A Collecting Milestone – Or Not?
I passed a collecting milestone recently, and still have mixed emotions about it.
In 1986, after moving from Iowa City to North Carolina, I discovered the Asheville silversmith William Waldo Dodge (1895-1971), who produced an array of sterling silver pieces in the Arts and Crafts style from 1924 until World War II. My first piece came from a dealer in Raleigh and turned out to be a major find: a sterling silver water pitcher with a carved wood handle (visible in his hands above).
The discovery sent me on a thirty-year quest for every example of Dodge silver I could find. I scoured antiques shops, auctions and shows, I placed ads in Silver magazine, I mailed flyers to people in Asheville, I wrote a book, I loaned pieces to exhibitions, and I begged dealers to alert me to any examples they encountered.
And it worked.
Before long my Dodge collection nearly filled my Stickley china cabinet. Along with my first water pitcher I accumulated some sterling silver bowls, trays, flatware, creamers, sugar bowls and sugar tongs.
And then, a few weeks ago, I spotted in a Sotheby’s auction preview two Dodge pieces I did not have, one being a long sterling silver ladle. I studied them carefully online, registered to bid, and waited. When the day came I eagerly sat in front of my computer and watched the auction proceed on my screen. When the pair of Dodge pieces came up for bidding, I decided to let the floor bidders start, which they did at the low end of the modest estimate. Two bidders ran the price for the pair up to nine hundred dollars, still what I considered to be a fair price for these two particular pieces of heavy Dodge silver. I poised my finger over my keyboard and prepared to click my first bid.
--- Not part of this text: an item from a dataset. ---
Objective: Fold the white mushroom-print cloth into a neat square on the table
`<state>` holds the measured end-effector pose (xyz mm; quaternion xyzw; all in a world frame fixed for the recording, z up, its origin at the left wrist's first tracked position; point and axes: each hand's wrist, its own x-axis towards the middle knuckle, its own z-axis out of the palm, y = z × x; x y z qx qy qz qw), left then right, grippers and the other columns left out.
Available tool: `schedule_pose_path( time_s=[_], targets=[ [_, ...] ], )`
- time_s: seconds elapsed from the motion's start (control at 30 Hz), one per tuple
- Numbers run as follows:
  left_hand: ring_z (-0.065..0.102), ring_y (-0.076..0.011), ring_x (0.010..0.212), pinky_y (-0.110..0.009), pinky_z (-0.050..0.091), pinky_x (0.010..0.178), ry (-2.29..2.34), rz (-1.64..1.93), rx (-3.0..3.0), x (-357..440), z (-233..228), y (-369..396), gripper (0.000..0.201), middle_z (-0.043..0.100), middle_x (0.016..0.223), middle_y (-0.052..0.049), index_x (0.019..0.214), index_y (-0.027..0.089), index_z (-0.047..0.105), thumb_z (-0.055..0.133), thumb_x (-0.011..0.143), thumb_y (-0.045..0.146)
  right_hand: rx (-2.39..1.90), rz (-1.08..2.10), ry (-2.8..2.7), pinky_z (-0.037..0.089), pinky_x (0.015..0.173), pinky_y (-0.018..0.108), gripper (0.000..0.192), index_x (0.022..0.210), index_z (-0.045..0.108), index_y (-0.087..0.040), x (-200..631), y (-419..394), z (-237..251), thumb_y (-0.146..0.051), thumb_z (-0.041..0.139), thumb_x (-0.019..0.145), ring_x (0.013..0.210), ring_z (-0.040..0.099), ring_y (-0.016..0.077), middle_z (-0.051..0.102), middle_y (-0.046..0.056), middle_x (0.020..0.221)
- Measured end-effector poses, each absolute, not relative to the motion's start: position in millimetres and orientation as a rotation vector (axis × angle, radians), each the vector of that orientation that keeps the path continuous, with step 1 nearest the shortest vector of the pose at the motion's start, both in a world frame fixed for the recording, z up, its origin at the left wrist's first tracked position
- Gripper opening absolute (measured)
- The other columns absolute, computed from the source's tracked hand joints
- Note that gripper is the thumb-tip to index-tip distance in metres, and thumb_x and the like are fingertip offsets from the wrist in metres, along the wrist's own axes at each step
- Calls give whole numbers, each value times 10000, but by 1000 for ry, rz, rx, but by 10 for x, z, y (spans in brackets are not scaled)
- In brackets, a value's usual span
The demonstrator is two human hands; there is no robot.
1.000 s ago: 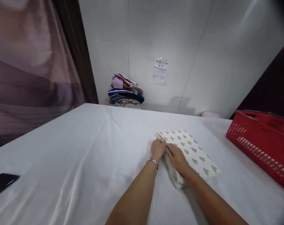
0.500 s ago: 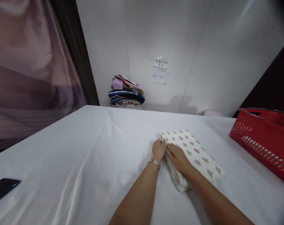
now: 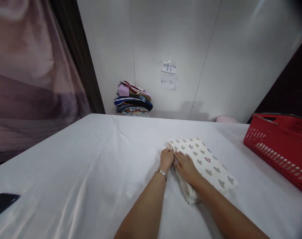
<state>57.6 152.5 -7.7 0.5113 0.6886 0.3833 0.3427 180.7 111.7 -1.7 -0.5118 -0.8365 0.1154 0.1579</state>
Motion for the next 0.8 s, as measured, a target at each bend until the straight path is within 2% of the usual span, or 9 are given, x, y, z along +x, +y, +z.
schedule_pose_path(
  time_s=[0.2,0.37,0.47,0.6,0.8],
  targets=[
    [594,-134,661,-222,389,589,1771,1061,1318,583,-85,1536,315,673,710,-65,658,144,629,434,841,311,-1495,331,-2419,164,1102,499,506,1397,378,-185,1788,1122,-2,-302,341,905,1371,264,232,371,83,1456],
    [583,-134,628,-223,384,562,1740,1099,1313,586,-81,1572,417,659,671,-52,660,141,632,473,829,487,-1488,322,-2434,147,1105,505,512,1405,362,-200,1787,1097,9,-305,348,904,1376,251,233,359,78,1464],
    [575,-127,614,-219,377,555,1745,1107,1314,586,-81,1598,330,658,664,-42,657,140,640,537,799,420,-1473,315,-2448,145,1101,511,527,1412,349,-211,1795,1097,-7,-299,369,893,1373,253,242,351,73,1468],
    [583,-137,647,-225,378,584,1807,1090,1303,572,-85,1641,252,672,696,-60,671,136,658,520,796,307,-1475,327,-2456,127,1108,501,532,1411,354,-192,1800,1114,-28,-309,377,892,1379,235,245,336,82,1475],
    [597,-163,704,-240,383,629,1835,1036,1387,528,-79,1669,267,685,748,-80,714,136,675,521,790,340,-1508,444,-2441,112,1114,507,548,1406,352,-176,1756,1039,146,-307,410,876,1386,216,251,322,96,1481]
  ],
)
And then, something happened.
Actually, nothing happened.
I did not bid.
The auctioneer on my computer screen seemed to be looking right at me, as he lifted his hammer and warned he was about to close the bidding. Still, I did nothing. The hammer fell, I leaned back in my chair, and I thought about what had just happened.
It has been a two weeks now, and I’m still thinking about it, but I have not felt a single pang of regret. Rest assured, there was nothing wrong with either the pieces or the price. But at that critical moment, instead of beating faster, my heart slowed. The emotional rush I had experienced so many times before simply never came. Instead, I looked at the gleaming pieces of silver in my office, just as I am doing right now, and I said to myself, “Enough is enough.”
But – did I tell you about this great Biltmore Industries’ bowl I just heard about . . . ?
Until next Monday,
Once a collector, always a collector.